The Dodd-Frank reward program pays whistleblowers who report securities violations to the United States Securities and Exchange Commission (SEC) that result in the SEC collecting more than $1 million from an SEC-regulated company. The Dodd-Frank’s whistleblower program was included as part of the SEC’s “post-Madoff reforms.” The whistleblower program is part of the Dodd-Frank Act that was enacted in July 2010.
How Does the Dodd-Frank Reward Program Work?
Whistleblowers submit information and/or evidence to the SEC relating to securities violations connected to SEC-regulated companies. The SEC will examine the information and evidence submitted and make a determination as to whether to pursue an investigation into the company in question.
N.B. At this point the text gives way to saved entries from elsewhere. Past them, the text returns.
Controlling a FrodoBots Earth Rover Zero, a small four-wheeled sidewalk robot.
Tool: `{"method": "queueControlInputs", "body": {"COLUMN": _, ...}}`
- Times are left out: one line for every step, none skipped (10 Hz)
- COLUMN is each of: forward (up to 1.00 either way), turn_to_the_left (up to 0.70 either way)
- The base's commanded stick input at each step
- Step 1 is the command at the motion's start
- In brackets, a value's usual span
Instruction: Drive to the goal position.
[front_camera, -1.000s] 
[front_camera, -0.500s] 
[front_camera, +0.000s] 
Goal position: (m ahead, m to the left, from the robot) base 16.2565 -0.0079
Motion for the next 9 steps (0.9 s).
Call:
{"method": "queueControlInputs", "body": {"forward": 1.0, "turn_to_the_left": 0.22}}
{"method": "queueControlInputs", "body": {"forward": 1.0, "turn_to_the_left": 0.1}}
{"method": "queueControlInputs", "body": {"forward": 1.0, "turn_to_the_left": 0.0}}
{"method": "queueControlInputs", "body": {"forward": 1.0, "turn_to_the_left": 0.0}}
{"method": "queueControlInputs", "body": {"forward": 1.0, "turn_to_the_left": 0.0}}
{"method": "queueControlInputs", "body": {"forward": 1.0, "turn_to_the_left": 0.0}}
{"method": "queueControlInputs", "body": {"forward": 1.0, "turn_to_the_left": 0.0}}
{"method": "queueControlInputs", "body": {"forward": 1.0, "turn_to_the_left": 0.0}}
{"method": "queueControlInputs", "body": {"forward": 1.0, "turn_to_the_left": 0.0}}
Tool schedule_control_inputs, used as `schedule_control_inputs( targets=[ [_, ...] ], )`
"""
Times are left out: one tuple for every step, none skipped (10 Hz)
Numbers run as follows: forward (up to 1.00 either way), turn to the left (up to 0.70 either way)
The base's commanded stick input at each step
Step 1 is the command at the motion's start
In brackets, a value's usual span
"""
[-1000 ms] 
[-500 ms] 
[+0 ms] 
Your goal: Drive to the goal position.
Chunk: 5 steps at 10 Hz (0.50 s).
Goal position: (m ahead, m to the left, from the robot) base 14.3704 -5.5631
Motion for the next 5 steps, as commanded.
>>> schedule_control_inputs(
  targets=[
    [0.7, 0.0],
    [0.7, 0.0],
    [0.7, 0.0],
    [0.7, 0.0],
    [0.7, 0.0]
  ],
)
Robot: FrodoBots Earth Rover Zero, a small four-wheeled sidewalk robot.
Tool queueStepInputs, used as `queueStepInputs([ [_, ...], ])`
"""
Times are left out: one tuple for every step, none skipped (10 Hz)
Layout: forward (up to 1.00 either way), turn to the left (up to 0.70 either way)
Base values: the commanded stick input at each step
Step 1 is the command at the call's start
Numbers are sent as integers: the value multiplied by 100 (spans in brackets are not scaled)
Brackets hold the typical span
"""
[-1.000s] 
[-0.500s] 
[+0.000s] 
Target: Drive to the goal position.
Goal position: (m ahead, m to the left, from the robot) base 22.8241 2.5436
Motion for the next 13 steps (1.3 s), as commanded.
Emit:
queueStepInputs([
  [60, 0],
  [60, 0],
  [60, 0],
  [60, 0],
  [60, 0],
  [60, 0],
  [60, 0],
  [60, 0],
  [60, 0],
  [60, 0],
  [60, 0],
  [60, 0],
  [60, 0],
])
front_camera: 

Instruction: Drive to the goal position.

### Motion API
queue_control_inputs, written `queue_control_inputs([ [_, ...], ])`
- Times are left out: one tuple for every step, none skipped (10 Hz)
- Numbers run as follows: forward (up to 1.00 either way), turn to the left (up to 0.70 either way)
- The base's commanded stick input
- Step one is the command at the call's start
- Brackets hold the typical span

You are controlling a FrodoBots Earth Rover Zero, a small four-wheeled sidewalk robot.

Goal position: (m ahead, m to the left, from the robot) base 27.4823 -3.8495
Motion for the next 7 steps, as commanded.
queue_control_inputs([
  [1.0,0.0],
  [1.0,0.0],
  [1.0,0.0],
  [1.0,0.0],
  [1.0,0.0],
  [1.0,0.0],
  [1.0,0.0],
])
In making this determination, the SEC will often request an interview with the whistleblower in an attempt to better evaluate the credibility of the information being provided. If the SEC decides to pursue the whistleblower’s information and the case later resolves for more than $1 million, then the qualifying whistleblower is eligible for a reward ranging from 10% to 30% of the total amount collected by the U.S. government. To date, the SEC has paid out more than $150 million to international and American whistleblowers.
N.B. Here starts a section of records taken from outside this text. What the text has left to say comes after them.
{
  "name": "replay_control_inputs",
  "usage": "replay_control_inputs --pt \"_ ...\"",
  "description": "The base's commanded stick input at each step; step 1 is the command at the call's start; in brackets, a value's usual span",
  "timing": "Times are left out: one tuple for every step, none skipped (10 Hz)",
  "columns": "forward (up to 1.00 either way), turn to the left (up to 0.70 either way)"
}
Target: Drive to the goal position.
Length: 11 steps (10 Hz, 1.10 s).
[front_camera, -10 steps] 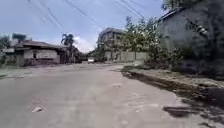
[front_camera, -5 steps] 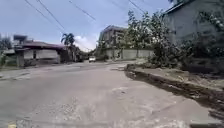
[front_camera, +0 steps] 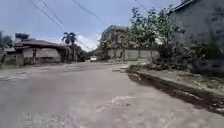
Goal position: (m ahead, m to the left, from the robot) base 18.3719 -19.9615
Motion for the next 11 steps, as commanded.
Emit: replay_control_inputs --pt "1.00 0.00" --pt "1.00 0.00" --pt "1.00 0.00" --pt "1.00 0.00" --pt "1.00 0.00" --pt "1.00 0.00" --pt "1.00 0.00" --pt "1.00 0.00" --pt "1.00 0.00" --pt "1.00 0.00" --pt "1.00 0.00"
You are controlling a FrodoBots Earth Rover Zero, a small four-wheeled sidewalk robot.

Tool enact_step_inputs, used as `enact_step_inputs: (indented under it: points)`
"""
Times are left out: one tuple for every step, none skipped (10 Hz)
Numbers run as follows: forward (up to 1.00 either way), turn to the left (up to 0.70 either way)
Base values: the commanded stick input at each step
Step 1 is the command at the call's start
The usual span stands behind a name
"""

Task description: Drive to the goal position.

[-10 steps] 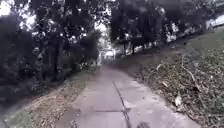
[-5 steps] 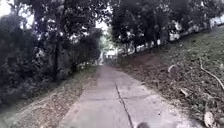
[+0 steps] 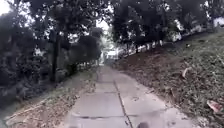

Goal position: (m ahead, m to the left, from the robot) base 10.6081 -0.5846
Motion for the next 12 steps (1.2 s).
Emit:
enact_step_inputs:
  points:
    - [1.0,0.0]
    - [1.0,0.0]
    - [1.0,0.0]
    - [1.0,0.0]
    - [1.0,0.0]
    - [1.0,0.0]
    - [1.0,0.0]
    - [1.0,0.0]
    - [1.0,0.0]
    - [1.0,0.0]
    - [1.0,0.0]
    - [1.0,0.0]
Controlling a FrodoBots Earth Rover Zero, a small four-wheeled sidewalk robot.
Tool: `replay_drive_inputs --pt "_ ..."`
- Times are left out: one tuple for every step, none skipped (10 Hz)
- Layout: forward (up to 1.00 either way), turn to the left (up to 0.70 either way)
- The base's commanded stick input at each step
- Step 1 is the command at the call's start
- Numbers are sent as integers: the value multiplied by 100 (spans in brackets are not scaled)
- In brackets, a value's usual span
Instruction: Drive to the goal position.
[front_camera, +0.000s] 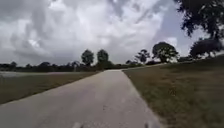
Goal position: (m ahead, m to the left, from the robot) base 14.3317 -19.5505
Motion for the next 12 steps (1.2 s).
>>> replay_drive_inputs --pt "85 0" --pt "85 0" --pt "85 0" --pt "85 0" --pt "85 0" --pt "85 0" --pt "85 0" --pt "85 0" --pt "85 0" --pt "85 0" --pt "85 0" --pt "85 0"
Are Dodd-Frank Submissions Treated Confidentially by the SEC?
Yes, the SEC treats the whistleblower’s information and evidence in a highly confidential manner and protects the whistleblower’s identity to the fullest extent of the law. This confidential program also allows whistleblowers to submit their information anonymously through counsel. If someone wants more information about filing anonymously under the Dodd-Frank reward program, please click here.
Does Dodd-Frank Protect Employees from Retaliation?
Yes, Dodd-Frank prohibits companies from retaliating against employees who file Dodd-Frank whistleblower submissions with the SEC. If a company does retaliate against a Dodd-Frank whistleblower, then the SEC has the authority to pursue this as a separate violation. In addition to the SEC taking action against the company, the whistleblower also may file suit directly against the company for any retaliation suffered as a result of filing a Dodd-Frank whistleblower submission. Companies also cannot take any steps to prevent whistleblowers from participating in the Dodd-Frank reward program. The SEC has made clear that companies cannot use broad confidentiality and nondisclosure provisions in employment and severance agreements to prevent Dodd-Frank whistleblowers from disclosing confidential information and documents to the SEC and cannot prevent employees from obtaining rewards from the program. Dodd-Frank whistleblowers also can file their reward cases directly with the SEC and do not have to report internally to their companies.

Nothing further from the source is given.